Jusqu'à la fin des années 1980, les pratiques complémentaires et alternatives se présentaient comme des réponses aux maladies sans guérison. Aujourd'hui, la justice veille. «Elles avancent masquées», constate le Pr Schraub. «Dans 28 à 30% des cas de cancer», le malade fait preuve de curiosité à l'égard de ces pratiques. «Il croit que ça va l'aider à guérir.» Bien entendu, il n'est pas question de «tirer sur les tapis volants», comme le dit le cancérologue. «On ne détruit pas un processus de défense –même fondé autour d'une conception de la santé erronée– qui permet de garder l'espoir», renchérit le Dr Dilhuydy. En revanche, c'est au généraliste et au spécialiste de conseiller leur malade. Ils doivent veiller à ce qu'il n'y ait pas de perte de chance de guérison par refus du traitement classique, ou renoncement. Il revient aussi au médecin de savoir vers quelle MAC le patient se tourne, de façon à écarter les interactions médicamenteuses. Enfin, à défaut de jugement, inconvenant par nature, il convient d'informer, encore et toujours. C'est à ce prix «qu'on n'abandonne pas ses malades et qu'on garde leur confiance», rappelle le Pr Simon Schraub.
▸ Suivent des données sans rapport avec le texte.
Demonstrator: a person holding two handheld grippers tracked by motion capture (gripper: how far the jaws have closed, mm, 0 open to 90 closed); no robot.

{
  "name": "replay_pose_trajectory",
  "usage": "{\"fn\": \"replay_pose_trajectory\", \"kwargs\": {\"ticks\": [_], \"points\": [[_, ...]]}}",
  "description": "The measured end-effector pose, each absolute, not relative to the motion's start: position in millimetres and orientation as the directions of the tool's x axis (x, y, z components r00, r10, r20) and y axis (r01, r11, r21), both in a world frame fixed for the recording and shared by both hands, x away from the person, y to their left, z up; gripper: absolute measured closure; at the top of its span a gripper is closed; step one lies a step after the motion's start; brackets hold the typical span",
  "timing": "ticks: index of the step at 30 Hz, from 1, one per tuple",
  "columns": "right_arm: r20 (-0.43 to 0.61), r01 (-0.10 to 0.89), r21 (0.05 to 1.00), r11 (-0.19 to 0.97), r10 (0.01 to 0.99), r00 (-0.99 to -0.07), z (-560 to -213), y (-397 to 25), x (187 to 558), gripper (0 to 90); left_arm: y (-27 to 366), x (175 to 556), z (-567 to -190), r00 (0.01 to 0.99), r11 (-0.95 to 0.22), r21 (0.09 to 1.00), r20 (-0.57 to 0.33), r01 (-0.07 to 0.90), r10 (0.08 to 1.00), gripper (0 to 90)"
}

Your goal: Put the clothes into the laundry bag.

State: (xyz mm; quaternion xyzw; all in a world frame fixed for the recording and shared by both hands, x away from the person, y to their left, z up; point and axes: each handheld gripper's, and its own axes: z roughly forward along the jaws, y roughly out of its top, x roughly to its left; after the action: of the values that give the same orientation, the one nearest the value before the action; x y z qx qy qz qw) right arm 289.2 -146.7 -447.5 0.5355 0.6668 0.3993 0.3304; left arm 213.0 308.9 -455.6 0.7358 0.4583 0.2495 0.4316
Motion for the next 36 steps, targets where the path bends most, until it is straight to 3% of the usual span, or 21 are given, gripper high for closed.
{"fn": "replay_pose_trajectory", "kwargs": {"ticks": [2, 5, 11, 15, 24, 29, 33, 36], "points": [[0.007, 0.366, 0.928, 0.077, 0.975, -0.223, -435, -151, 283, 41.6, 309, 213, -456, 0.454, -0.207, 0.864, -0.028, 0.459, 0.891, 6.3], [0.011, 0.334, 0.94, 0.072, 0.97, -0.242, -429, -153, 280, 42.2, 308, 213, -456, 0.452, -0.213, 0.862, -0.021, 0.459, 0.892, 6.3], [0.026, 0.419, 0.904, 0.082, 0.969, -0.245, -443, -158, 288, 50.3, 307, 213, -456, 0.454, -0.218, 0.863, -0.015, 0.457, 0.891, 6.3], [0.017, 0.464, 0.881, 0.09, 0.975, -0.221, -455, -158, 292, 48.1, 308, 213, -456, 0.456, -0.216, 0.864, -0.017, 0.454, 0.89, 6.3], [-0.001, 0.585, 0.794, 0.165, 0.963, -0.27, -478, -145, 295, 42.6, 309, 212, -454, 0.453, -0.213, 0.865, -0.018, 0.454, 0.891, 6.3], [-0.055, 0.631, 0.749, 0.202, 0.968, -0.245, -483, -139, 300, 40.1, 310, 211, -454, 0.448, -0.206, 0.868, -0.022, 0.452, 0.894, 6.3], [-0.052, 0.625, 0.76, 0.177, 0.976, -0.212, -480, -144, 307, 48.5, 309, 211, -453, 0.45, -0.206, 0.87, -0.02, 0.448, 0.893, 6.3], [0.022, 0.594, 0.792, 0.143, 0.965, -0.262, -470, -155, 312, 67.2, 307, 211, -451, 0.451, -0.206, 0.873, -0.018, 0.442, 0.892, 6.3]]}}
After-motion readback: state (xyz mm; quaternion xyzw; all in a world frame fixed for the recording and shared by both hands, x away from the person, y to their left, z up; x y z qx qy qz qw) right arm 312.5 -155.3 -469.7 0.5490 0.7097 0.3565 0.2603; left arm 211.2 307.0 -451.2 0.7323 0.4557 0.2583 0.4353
* Cité par le Dr Jean-Marie Dilhuydy (Bordeaux) dans « Le Bulletin du cancer », volume 90, numéro 7, 623-8, juillet 2003.
** Parmi les « pratiques complémentaires » ayant fait la preuve de leur efficacité, on compte la psychothérapie, les techniques comportementales (relaxation, visualisation mentale), les techniques physiques (yoga, tai-chi), les massages et les groupes de soutien (groupes de parole).
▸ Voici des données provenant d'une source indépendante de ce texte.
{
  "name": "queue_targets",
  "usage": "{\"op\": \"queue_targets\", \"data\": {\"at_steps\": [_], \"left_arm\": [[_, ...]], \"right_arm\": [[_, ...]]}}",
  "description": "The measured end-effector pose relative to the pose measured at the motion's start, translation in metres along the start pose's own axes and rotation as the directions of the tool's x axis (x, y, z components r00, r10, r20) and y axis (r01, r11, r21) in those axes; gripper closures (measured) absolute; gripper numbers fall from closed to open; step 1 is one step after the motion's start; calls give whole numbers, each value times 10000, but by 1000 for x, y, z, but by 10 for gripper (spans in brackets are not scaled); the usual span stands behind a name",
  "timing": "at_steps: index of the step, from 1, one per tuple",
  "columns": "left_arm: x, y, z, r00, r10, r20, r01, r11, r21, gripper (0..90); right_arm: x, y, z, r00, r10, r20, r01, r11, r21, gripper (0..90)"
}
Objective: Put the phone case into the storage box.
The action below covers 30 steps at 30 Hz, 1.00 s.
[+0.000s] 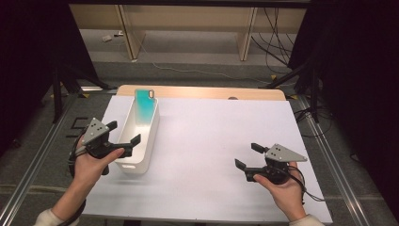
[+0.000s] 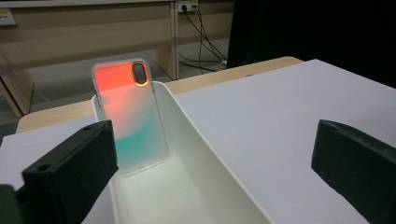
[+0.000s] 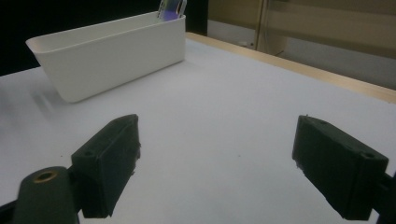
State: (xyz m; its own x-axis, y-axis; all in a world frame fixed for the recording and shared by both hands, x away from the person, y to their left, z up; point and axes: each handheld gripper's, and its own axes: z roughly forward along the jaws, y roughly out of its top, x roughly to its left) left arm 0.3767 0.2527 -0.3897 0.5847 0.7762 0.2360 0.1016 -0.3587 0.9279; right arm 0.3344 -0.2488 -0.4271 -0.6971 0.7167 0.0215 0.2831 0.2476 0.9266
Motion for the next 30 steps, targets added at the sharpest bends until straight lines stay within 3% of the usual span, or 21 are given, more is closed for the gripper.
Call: {"op": "queue_targets", "data": {"at_steps": [7, 8, 9, 10, 11, 12, 13, 15, 17, 19, 22, 23, 24, 25, 30], "left_arm": [[-15, 0, -4, 9999, -26, 148, 31, 9996, -285, 0], [-21, -2, -5, 9985, -528, 165, 533, 9982, -293, 0], [-16, 0, -6, 9969, 777, -83, -779, 9965, -299, 0], [-41, -5, -6, 9674, -2511, 341, 2522, 9672, -313, 0], [-21, -1, -7, 9968, 792, -45, -794, 9959, -441, 0], [-33, -4, -6, 9976, -510, 467, 530, 9977, -415, 0], [-26, -2, -8, 9967, 813, 43, -810, 9958, -435, 0], [-27, -2, -8, 9901, 1324, 466, -1300, 9902, -513, 0], [-29, -4, -8, 9912, 1246, 435, -1223, 9911, -520, 0], [-32, -6, -8, 9928, 1139, 367, -1120, 9924, -511, 0], [-34, -10, -7, 9908, 1251, 512, -1223, 9910, -548, 3], [-35, -11, -7, 9912, 1221, 507, -1192, 9912, -581, 8], [-35, -12, -8, 9916, 1197, 499, -1169, 9916, -558, 9], [-36, -13, -8, 9916, 1188, 507, -1159, 9916, -568, 10], [-36, -18, -10, 9884, 1343, 715, -1304, 9898, -572, 9]], "right_arm": [[0, -1, 1, 9999, 117, -38, -118, 9998, -169, 161], [-2, -1, 1, 10000, -52, 27, 53, 9995, -297, 161], [-2, -1, 1, 10000, -39, 35, 40, 9996, -284, 161], [-2, -1, 0, 10000, -1, 39, 2, 9997, -239, 161], [-1, -2, 0, 9998, 186, -26, -186, 9998, -105, 161], [-1, -2, -1, 9996, 276, 20, -276, 9996, -91, 161], [-2, -2, -1, 9998, 167, 54, -167, 9998, -64, 161], [-2, -2, -1, 9999, 162, 10, -162, 9997, -183, 161], [-4, -3, -2, 9999, 6, 172, -1, 9995, -304, 161], [-4, -3, -6, 9997, 243, 32, -243, 9997, 93, 161], [-6, -5, -4, 9999, 35, 127, -32, 9996, -278, 161], [-5, -6, -4, 9995, 299, -74, -301, 9991, -295, 161], [-6, -6, -4, 9997, 252, -71, -254, 9991, -328, 161], [-6, -5, -8, 9997, 219, 80, -220, 9997, 112, 161], [-7, -9, -9, 9998, 159, 129, -156, 9995, -281, 162]]}}
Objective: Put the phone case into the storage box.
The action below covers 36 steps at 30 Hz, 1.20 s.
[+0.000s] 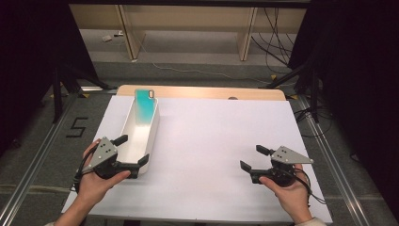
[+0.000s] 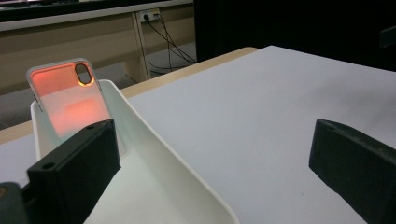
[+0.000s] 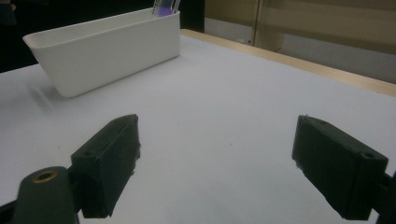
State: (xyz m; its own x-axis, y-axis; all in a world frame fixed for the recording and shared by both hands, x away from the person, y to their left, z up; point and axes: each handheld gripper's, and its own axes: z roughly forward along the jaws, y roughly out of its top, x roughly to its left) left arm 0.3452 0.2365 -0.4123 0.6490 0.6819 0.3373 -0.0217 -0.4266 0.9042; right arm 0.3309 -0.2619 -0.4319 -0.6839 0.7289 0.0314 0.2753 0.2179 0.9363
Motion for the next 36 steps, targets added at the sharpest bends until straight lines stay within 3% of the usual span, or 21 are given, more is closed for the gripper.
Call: {"op": "queue_targets", "data": {"at_steps": [1, 3, 8, 14, 16, 17, 19, 20, 21, 23, 24, 26, 30, 31, 33, 34, 36], "left_arm": [[0, -1, 0, 10000, 64, 25, -64, 10000, -28, 10], [-1, -3, -1, 10000, 66, 28, -66, 10000, 74, 11], [-4, -5, -1, 9997, 122, 219, -123, 9999, 49, 14], [-12, -2, 1, 9983, 62, 585, -53, 9999, -153, 35], [-15, -2, 1, 9981, 14, 622, -8, 10000, -100, 35], [-15, -2, 1, 9979, 55, 646, -49, 9999, -96, 35], [-15, -2, 1, 9977, 34, 677, -25, 9999, -126, 38], [-16, -2, 1, 9977, 0, 675, 8, 9999, -133, 39], [-16, -2, 2, 9977, -4, 682, 13, 9999, -134, 40], [-15, -2, 3, 9971, 90, 749, -76, 9998, -180, 40], [-30, -5, 3, 9773, -1890, 960, 1895, 9819, 34, 41], [-27, -4, 4, 9812, -1647, 1010, 1655, 9862, -2, 41], [-29, -2, 6, 9799, -1688, 1067, 1705, 9853, -62, 44], [-29, -1, 6, 9810, -1611, 1084, 1630, 9866, -89, 44], [-30, 0, 6, 9781, -1764, 1102, 1789, 9838, -133, 44], [-29, 0, 6, 9797, -1673, 1101, 1698, 9854, -139, 45], [-29, -1, 6, 9803, -1643, 1099, 1665, 9860, -107, 45]], "right_arm": [[1, 0, -3, 9998, 174, -78, -172, 9996, 210, 162], [-1, -1, -4, 10000, -45, -25, 46, 9999, 97, 162], [0, -3, -5, 9997, 152, -213, -152, 9999, 20, 163], [1, -4, -5, 9994, -54, -333, 59, 9999, 146, 165], [1, -3, -5, 9991, -326, -282, 333, 9992, 222, 165], [3, -3, -5, 9992, -179, -357, 188, 9994, 273, 165], [3, -2, -6, 9987, -363, -347, 376, 9986, 374, 165], [3, -3, -3, 9985, -393, -392, 400, 9990, 175, 165], [4, -3, -4, 9984, -387, -403, 402, 9985, 379, 165], [6, -4, -2, 9983, -205, -551, 223, 9992, 327, 165], [5, -3, -2, 9980, -406, -494, 431, 9978, 507, 165], [6, -3, -1, 9982, -352, -488, 373, 9984, 432, 165], [6, -2, -1, 9982, -214, -553, 245, 9982, 550, 165], [6, -2, -2, 9983, -341, -478, 360, 9985, 403, 165], [6, -1, -1, 9984, -60, -555, 68, 9999, 135, 165], [6, 0, -2, 9985, 62, -551, -55, 9999, 131, 166], [6, 0, -1, 9985, -105, -541, 104, 9999, -21, 165]]}}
*** Parution prochaine dans « le Bulletin du cancer ».
**** Enquête Dilhuydy 2004 pour la Société de sénologie et pathologie mammaire.
Trois cas
–Jeanne, 38 ans, sous chimiothérapie (témodal) à la suite d'une activité tumorale décelée par IRM, en vient à consulter un habitant de son village, appelé « Monseigneur ». Il lui fournit un remède d'homéopathie fractale, sous forme de gélules (9 par prise), à prendre pendant un mois, soir et matin. «La tumeur part ou, à la rigueur, se stabilise, mais il n'y pas de transformation en cancer», lui affirme-t-on.Jeanne y croit : «C'est une médecine complémentaire de la médecine curative.»
–Jacques, 54 ans, une fille de 22 ans et une femme décédée d'un cancer, «ne se sort pas» d'un cancer du rein métastatique. S'il vit «encore, et pas trop mal», il le doit, estime-t-il, à «l'homéopathie (piqûre de gui, antioxydants, vitamines C et E) qui apporte un équilibre énergétique», voire à «un magnétiseur». Jacques, «en quête spirituelle», qui reconnaît avoir «toujours besoin» de la médecine classique pour ses métastases, entend «tout essayer». Il se déclare «disponible pour des essais thérapeutiques».
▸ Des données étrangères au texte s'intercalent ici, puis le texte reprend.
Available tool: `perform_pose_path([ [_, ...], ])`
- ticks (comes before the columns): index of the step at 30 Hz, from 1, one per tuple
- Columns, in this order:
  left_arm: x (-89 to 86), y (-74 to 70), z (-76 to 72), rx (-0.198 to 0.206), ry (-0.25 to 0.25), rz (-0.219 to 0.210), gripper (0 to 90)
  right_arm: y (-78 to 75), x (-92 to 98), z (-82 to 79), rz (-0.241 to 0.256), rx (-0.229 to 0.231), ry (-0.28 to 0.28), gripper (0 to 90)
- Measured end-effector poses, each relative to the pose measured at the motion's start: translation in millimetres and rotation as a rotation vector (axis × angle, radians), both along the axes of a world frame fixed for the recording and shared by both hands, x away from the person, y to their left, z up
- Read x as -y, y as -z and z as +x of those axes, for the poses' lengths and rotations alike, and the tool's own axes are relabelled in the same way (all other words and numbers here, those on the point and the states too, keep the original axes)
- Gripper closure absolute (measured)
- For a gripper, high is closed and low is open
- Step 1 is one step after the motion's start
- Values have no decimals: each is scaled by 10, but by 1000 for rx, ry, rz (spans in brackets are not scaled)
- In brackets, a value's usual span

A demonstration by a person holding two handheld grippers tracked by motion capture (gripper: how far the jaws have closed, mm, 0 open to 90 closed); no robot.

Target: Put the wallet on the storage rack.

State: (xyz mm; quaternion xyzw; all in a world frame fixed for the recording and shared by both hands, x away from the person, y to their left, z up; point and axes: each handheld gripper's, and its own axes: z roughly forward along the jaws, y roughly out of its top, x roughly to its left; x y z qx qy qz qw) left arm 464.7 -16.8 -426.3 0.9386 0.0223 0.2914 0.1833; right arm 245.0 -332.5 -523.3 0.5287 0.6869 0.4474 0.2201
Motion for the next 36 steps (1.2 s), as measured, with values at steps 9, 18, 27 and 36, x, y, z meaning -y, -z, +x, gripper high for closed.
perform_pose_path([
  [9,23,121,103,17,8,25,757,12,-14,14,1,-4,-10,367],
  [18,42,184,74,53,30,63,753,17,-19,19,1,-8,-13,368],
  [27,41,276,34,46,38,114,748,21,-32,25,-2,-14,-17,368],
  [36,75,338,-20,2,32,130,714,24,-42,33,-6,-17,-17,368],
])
– Francis, sculpteur de 55 ans, victime d'une tumeur cérébrale, opte pour l'homéopathie à la demande de son épouse. Poussé par sa belle-soeur, il prend également du Pao pereira, obtenu par Internet via les Etats-Unis. «Toujours sous chimiothérapie», il a «l'impression d'une stabilité, grâce à cet adjuvant de la médecine classique» qui porte la marque de feu Mirko Beljanski*.
Témoignages recueillis dans l'enquête du Pr Simon Schraub. * D'après Mirko Beljanski (1925-1998), les alcaloïdes extraits du Pao pereira (poirier du Brésil) possèdent la même toxicité contre le génome de certaines cellules cancéreuses.